У клетки, вбитой кольями у стены, стоял Игнат. После этой ночи он уже не казался ни пленником, ни советником, который ловко подбирает слова, чтобы сохранить себе жизнь. Кровь на его одежде была не только подсохшая, но и свежая, размазанная ладонями. Слизь лежала на рукавах чёрными корками. Одна щека была в тёмной полосе, будто он вытер лицо не рукой, а чужой раной. Волосы свалялись, шея была в синяках от тяжёлого металла. Он держался за прутья и опирался на цепь, намотанную на кисть, словно она и вправду стала ему посохом. Глаза его смотрели прямо, но без горячки. В них не было торжества. Они были пустоваты от усталости и от того, что за одну ночь он увидел слишком много.

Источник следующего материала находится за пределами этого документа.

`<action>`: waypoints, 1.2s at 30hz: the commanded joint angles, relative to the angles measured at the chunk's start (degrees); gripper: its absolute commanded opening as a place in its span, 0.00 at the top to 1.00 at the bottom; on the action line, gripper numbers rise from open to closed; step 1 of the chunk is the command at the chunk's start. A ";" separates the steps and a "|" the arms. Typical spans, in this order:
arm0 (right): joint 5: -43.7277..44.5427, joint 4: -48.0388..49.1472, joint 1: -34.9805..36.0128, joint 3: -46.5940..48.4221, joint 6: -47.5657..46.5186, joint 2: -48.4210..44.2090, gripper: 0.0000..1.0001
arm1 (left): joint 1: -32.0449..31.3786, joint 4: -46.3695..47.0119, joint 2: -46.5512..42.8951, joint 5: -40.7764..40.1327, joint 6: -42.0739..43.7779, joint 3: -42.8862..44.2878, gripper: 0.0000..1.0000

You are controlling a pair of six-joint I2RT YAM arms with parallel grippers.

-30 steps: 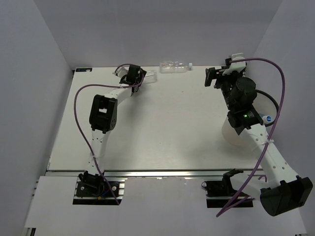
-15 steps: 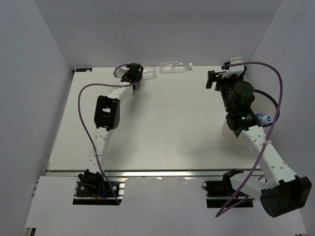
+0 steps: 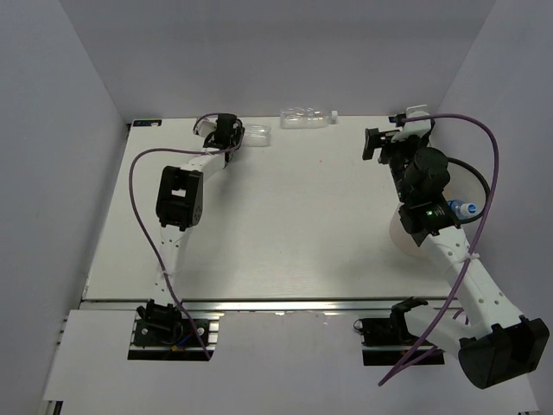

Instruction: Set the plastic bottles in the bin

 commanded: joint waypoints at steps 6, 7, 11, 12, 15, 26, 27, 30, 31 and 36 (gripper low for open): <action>-24.68 -7.20 -0.15 4.84 5.58 1.38 0.11 | 0.00 20.53 -23.54 30.91 30.07 -17.02 0.89; -27.25 -7.21 -0.15 4.48 7.24 1.29 0.11 | 0.00 22.37 -25.58 35.30 31.57 -21.39 0.89; -46.75 -0.46 0.29 -2.43 18.31 1.38 0.11 | -1.05 37.73 -36.92 64.88 34.14 -41.11 0.90; -52.18 1.91 0.47 -3.77 22.25 1.64 0.11 | -1.58 42.65 -39.29 67.66 33.44 -45.64 0.91; -54.00 5.01 1.17 -5.10 25.53 3.04 0.11 | -4.39 42.91 -47.30 71.03 40.42 -55.87 0.89; -44.16 2.56 3.72 -8.35 31.24 5.50 0.11 | -19.51 16.05 -60.49 62.41 66.49 -61.86 0.96; -42.50 2.11 3.72 -8.70 31.69 5.68 0.11 | -19.86 17.02 -60.85 62.85 66.04 -62.21 0.96; -39.95 1.15 4.33 -10.11 32.22 5.33 0.11 | -21.09 18.44 -61.55 63.65 65.25 -62.48 0.96; -38.98 0.62 4.60 -10.63 32.30 5.24 0.11 | -21.36 18.26 -61.64 63.56 65.25 -62.39 0.97; -34.13 -0.79 5.65 -11.16 31.51 5.33 0.11 | -22.59 17.82 -62.17 63.47 64.98 -62.56 0.97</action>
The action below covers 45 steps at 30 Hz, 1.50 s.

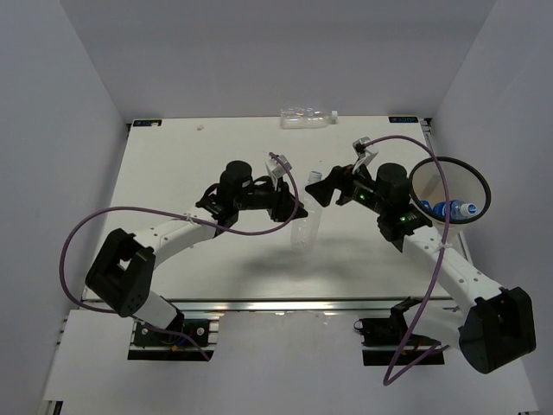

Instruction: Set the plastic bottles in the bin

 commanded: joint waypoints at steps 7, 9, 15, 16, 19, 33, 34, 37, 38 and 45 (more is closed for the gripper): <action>-1.19 2.06 5.02 2.20 -1.60 3.84 0.16 | -2.25 1.13 -2.87 0.98 0.00 0.67 0.96; -1.90 2.15 5.81 3.17 -1.61 4.98 0.26 | -2.25 -0.01 -2.96 -0.16 0.09 1.46 0.96; 6.96 -1.97 5.72 3.87 -0.73 4.37 0.75 | -2.25 -2.20 -5.85 -3.32 0.17 2.25 0.02; 8.71 -2.85 5.81 4.57 -0.90 3.68 0.77 | -2.16 -3.08 -6.03 -5.50 0.26 2.43 0.02; 16.44 -7.50 5.72 8.15 -3.44 2.44 0.83 | -2.16 -6.86 -6.82 -10.94 0.96 3.92 0.02; 71.18 -9.91 0.89 31.03 -34.19 -5.03 0.86 | 15.94 -8.63 -1.12 -14.66 -12.39 4.10 0.02; 74.96 -7.02 0.54 30.16 -40.92 -5.38 0.85 | 16.73 -8.37 -0.68 -14.58 -13.00 3.92 0.02; 82.29 5.38 -2.27 24.89 -49.49 -8.01 0.85 | 17.26 -8.98 1.08 -14.66 -13.10 4.80 0.02; 81.51 5.75 -3.23 24.18 -49.86 -8.54 0.85 | 17.35 -9.07 1.34 -14.58 -13.19 5.06 0.02; 79.48 2.16 -9.29 20.84 -47.49 -9.08 0.68 | 17.44 -10.82 2.14 -15.98 -12.57 6.03 0.02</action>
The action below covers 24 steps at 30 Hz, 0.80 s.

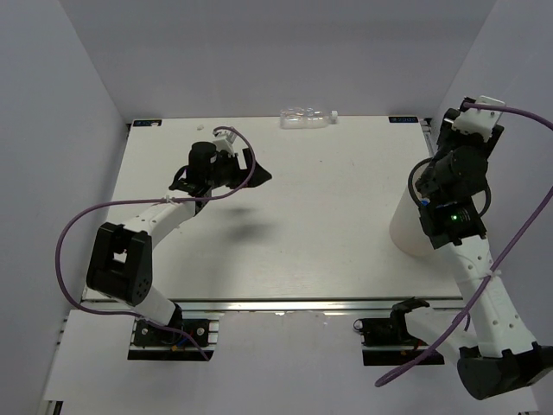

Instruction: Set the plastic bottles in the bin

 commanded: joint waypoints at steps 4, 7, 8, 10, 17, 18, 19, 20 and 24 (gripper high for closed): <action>4.25 0.46 -4.86 -0.56 -2.57 4.11 0.15 | -0.11 -1.63 -0.97 -0.66 0.52 1.72 0.02; 8.38 -0.16 -6.00 0.93 -2.57 6.05 0.11 | -0.02 -2.86 -1.14 -1.89 1.40 1.64 0.02; 9.00 -0.16 -6.18 1.28 -2.40 6.06 0.11 | -0.02 -3.29 -1.06 -3.02 1.49 1.72 0.02; 7.43 -0.68 -6.18 1.28 -0.30 5.27 0.11 | -0.02 -3.47 -0.88 -3.56 1.67 2.07 0.02; -13.47 -10.51 -6.27 2.42 9.90 2.37 0.11 | 0.15 -3.83 1.05 -3.30 1.58 3.66 0.02; -15.06 -11.49 -6.27 3.12 10.69 2.45 0.11 | 0.15 -3.74 1.49 -2.95 1.58 3.83 0.02; -16.82 -12.54 -6.27 3.65 12.00 2.54 0.11 | 0.15 -3.91 1.58 -2.95 1.58 4.01 0.02; -17.44 -12.99 -6.27 4.18 12.63 2.72 0.11 | 0.15 -3.91 1.76 -2.86 1.58 4.10 0.02; -21.65 -19.13 -6.27 4.80 14.30 3.16 0.11 | 0.15 -3.83 2.37 -2.77 1.58 4.19 0.02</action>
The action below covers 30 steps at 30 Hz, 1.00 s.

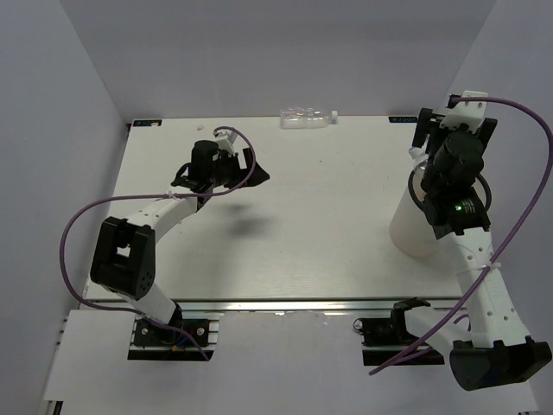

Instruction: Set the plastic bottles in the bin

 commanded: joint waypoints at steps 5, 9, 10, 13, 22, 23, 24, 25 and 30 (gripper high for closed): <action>-22.62 -14.11 -0.06 4.50 -3.77 2.18 0.11 | 0.39 -0.24 0.63 0.29 0.55 2.31 0.02; -22.37 -18.16 -0.15 7.22 -6.33 9.01 0.11 | 0.39 -0.16 0.89 0.81 0.55 2.66 0.02; -20.19 -19.12 -0.15 8.19 -6.25 10.26 0.11 | 0.31 0.02 0.89 1.08 0.55 2.40 0.02; -13.00 -20.01 -0.15 9.42 -5.11 15.18 0.11 | 0.39 0.02 0.54 1.08 0.55 1.96 0.02; -10.50 -19.49 -0.06 8.38 -1.59 14.58 0.41 | 0.75 0.37 0.36 0.55 0.90 1.69 0.02; -10.07 -18.96 -0.15 8.11 -1.50 13.71 0.47 | 0.75 0.46 0.54 0.55 0.82 1.69 0.02; -9.19 -18.00 -0.15 7.59 -1.33 13.26 0.57 | 0.75 0.29 0.71 0.55 0.82 1.78 0.02; -8.83 -17.47 -0.15 7.41 -1.33 12.91 0.63 | 0.83 0.37 0.80 0.55 0.82 1.87 0.02; -8.83 -12.47 -0.15 8.81 -0.89 10.01 0.85 | 0.92 0.64 1.07 0.99 0.55 1.87 0.02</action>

Возле него лежал мёртвый раб, тот самый, что перед самым рассветом подал камень кому-то из дружинников. Игнат заметил это тело раньше других и теперь время от времени переводил на него взгляд, будто всё ещё проверял, не шевельнётся ли. Потом снова смотрел на двор.

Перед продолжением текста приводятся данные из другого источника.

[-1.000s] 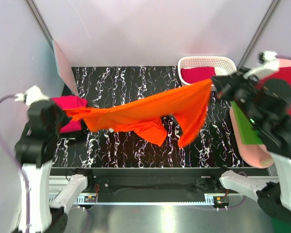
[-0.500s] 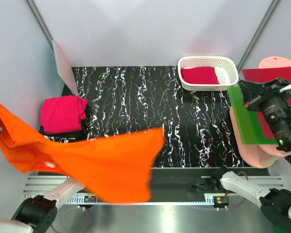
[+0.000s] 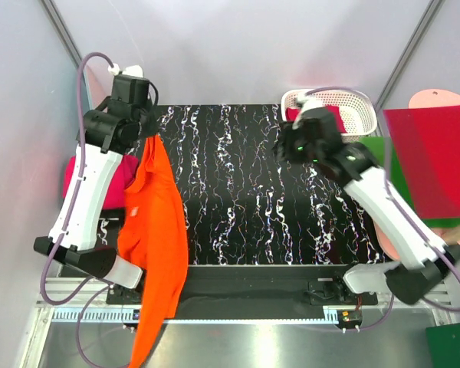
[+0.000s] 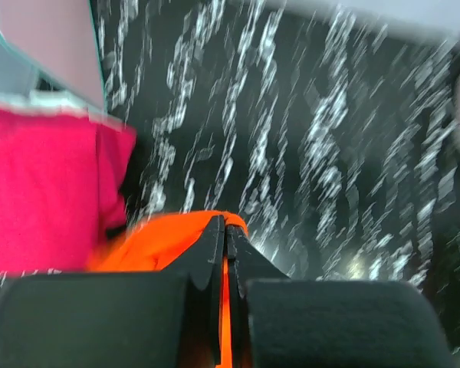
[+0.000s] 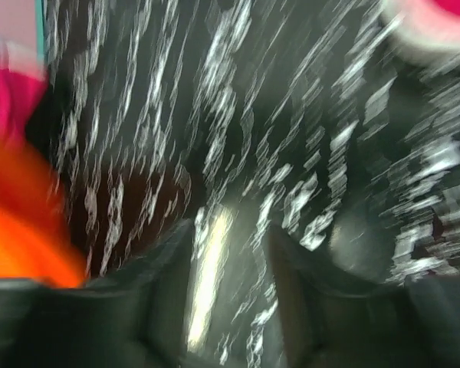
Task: Fold and stack the t-shirts
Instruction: Flatten out the tshirt
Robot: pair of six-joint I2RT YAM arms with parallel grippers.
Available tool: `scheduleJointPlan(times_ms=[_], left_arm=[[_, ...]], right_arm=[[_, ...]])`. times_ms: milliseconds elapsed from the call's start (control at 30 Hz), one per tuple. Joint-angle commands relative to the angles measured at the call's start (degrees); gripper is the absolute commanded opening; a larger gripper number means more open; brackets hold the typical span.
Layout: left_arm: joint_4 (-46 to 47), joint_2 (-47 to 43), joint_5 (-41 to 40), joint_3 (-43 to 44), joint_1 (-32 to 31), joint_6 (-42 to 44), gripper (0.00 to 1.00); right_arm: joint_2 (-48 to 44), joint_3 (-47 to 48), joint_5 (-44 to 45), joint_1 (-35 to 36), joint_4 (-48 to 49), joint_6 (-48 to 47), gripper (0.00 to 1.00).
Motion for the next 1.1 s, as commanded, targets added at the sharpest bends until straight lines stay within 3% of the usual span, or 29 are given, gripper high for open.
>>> scheduleJointPlan(times_ms=[0, 267, 367, 633, 800, 1067], left_arm=[[0.18, -6.11, -0.23, 2.02, 0.33, -1.51, 0.00], [-3.26, -7.86, -6.99, 10.10, 0.33, -3.45, 0.00], [-5.54, -11.29, -13.64, 10.37, 0.33, -3.62, 0.00], [-21.69, -20.61, -29.75, 9.31, 0.24, -9.40, 0.00], [-23.39, -28.33, -30.20, 5.19, 4.10, -7.40, 0.00], [-23.30, -29.93, -35.20, 4.75, 3.41, -5.82, 0.00]], right_arm=[[4.62, -3.67, -18.03, 2.01, 0.66, 1.79, 0.60], [12.01, -1.74, -30.68, 2.36, -0.57, 2.84, 0.65], [16.22, -1.65, -34.46, 3.32, -0.48, 3.90, 0.65], [26.34, -1.57, -46.85, 8.50, -0.39, 4.78, 0.65], [33.37, 1.15, -54.50, 12.90, 2.50, 7.14, 0.65], [42.33, 0.98, -69.63, 18.87, 10.94, 13.21, 0.66]])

Из-за проломанной галереи вдруг выбежала маленькая фигурка. Она не сразу попала на открытое место: сперва мелькнула между обугленных стоек, потом перескочила через лежачего, поскользнулась в слизи, выровнялась и понеслась дальше. Это была Варвара — грязная, с растрёпанными волосами, в короткой рубашке, перепачканной у подола. На щеке у неё чёрной полосой размазалась копоть. Она бежала быстро, мелко, не разбирая, где мёртвые, где живые, и кто-то дважды протянул к ней руки, чтобы остановить, но не успел.
— Эй, стой.
— Куда ты.
— Не троньте её, — хрипло сказал кто-то сбоку.
Варвара увидела клетку, сбилась на шаг, потом сорвалась в последний рывок и врезалась в прутья так сильно, что дерево глухо стукнуло.
— Папа.
Голос у неё был сорванный, тонкий, но не визгливый. Она сказала это так, будто всю ночь держала это слово в горле и только сейчас смогла вытолкнуть.
Игнат не ответил сразу. Он только опустился. Сначала отпустил одну перекладину, потом вторую, потом медленно, будто ноги у него были чужие, стал на колени за решёткой. Цепь звякнула по полу. Варвара уже обеими руками вцепилась в прутья, прижималась к ним лицом, и слёзы пошли у неё сразу, большими, быстрыми каплями, оставляя светлые дорожки на грязи.
— Папа, папа, папа...
Игнат наклонил голову и прижался лбом к дереву с другой стороны. Так они и встретились — сквозь решётку, лбом в лоб через холодный, мокрый прут.